When that happens, I'm like, "What? Are you serious? Listen you knucklehead: I didn't spend a half hour on the phone with you just so you could get something off your chest. This ain't no therapy session, pal. I've got a paper to fill."

Of course, I don't really say that. It's all in my head. What I say out loud is something like: "I hate you, and want to rip your eyes out."


Anyway, this all leads to, in a round about fashion, to two of the things I detest most: waste and clutter. When I write something, I hate not to run it: That's waste. And often times, when I don't run something, it just sits in a folder on my desktop taking up valuable space: That's clutter.

With that in mind, here are two short stories I wrote last summer. They never made it into HME News because we've had a ton of essential news—from health care reform to PECOS to oxygen reform to complex rehab to etc.—that ate up most of our space and relegated these little guys to the sidelines.

That was unfortunate but necessary. Sometimes the little stories are the ones I like most. They are not always stories you have to read, but they are often stories you ought to read. That's how I feel about these.

Dead men walking

When you consider what providers have gone through this year—a 9.5% reimbursement cut and the oxygen cap, for starters, and competitive bidding on the horizon—the wreckage so far has not been all that bad.

There’s been no wave of bankruptcies or providers going out of business. But it could be just a matter of time before that happens, said Carl Will, senior vice president, North American Homecare, for Invacare.

“You probably have a lot of people who are dead men walking and don't even realize they are dead yet,” he said.

That’s because it takes four to six months before reimbursement cuts begin to affect provider cash flow. With that in mind, the number of providers going out of business should pick up this fall, he said.

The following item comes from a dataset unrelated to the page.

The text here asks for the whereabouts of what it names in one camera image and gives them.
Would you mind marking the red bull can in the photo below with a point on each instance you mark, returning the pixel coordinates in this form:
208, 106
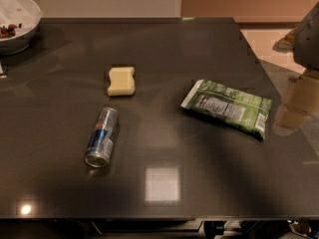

(Will turned out to be more clairvoyant than I think he may have realized. Check out this story we ran in November.)

Cash, check or credit card

When it comes to Group 3 power wheelchairs these days, the old high-performance bases are becoming a thing of the past. The current reimbursement won’t support such robust offerings, said Tim Pederson, CEO of WestMed Rehab in Rapid City, S.D.

Given that, it’s critical that manufacturers do everything possible to make Group 3 wheelchairs that enhance a provider’s margin—and that goes beyond pricing, Pederson said.

“It has to not just be trouble free, but easy to service,” he said. “Batteries need to be accessible. The motors need to be accessible. There are a lot of things at play here.”

As for customers who want a Group 3 wheelchair more appropriate for yesterday’s reimbursement than today’s, Pederson knows exactly what to say.

“That’s why we have the ABN,” he says. “If someone want bells and whistles, we’re happy to provide them, but it’s cash, check or credit card.”